FSDB: A Partitioned Event Sourced Database on Filesystem
FSDB project
- partitioned database that exists in a directory on the filesystem
- works by partitioning rows of text into files, essentially turning a directory into a giant hashmap with compressed partitions
- optional timestamps can be added to rows and searched (resolution: 1 second, epoch time)
- link to notes about the project: partitioned filesystem database
- project github: https://github.com/nicholas-long/fsdb
justification for the project
I need something like Kafka that can store things in partitions.
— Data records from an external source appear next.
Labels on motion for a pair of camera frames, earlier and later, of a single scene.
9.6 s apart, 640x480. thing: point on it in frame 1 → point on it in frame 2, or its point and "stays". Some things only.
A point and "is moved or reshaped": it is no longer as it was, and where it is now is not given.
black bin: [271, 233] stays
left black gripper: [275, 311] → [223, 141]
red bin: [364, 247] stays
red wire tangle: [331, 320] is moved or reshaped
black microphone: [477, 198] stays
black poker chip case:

Kafka itself needs multiple docker images, kafka and zookeeper, running Java virtual machines in order to run. I want it to have a lightweight memory footprint and work easily from within scripts.
example usage
fsdb init -p 50
zcat ~/vulnerable-hashes-downloads-2022-09-22.gz | fsdb load
echo "data size"
du -hs data
echo "lines in database"
fsdb print | wc -l
echo "calling reoptimize..."
fsdb reoptimize >/dev/null 2>/dev/null
echo "data size"
du -hs data
echo "lines in database"
fsdb print | wc -l
fsdb erase
# testing the code
┌──(parallels㉿kali-linux-2022-2)-[~/environment/zet/20231005174423]
└─$ ./test-reoptimize
initializing config
50 partitions ok
using 50 partitions
using 50 partitions
data size
56M data
lines in database
1553008
calling reoptimize...
data size
52M data
lines in database
1553008
subcommands
- init - initialize and set up number of partitions
- ingest data - pipe it into standard input and an awk script will put it where it belongs
- search for one ID or multiple
- search by time ranges
- search for IDs missing from the database - set difference
- print all data
- compress subcommand - compress text files and append to gzip streams together. called by ingest when a partition gets too large
- remove duplicates
reoptimize
subcommand is to rewrite all compressed streams as continuous gzip streams to optimize space
previous work
I developed something like FSDB before for my file hash search engine project. At that point, I partitioned the lines by the letters within the file hash. This would only work for stochastic text and not for normal strings. In order to apply it for general use, I used a simple hash function.
testing and results
I was able to put billions of rows in the database. It can be relatively slow to load, but lookup is very fast.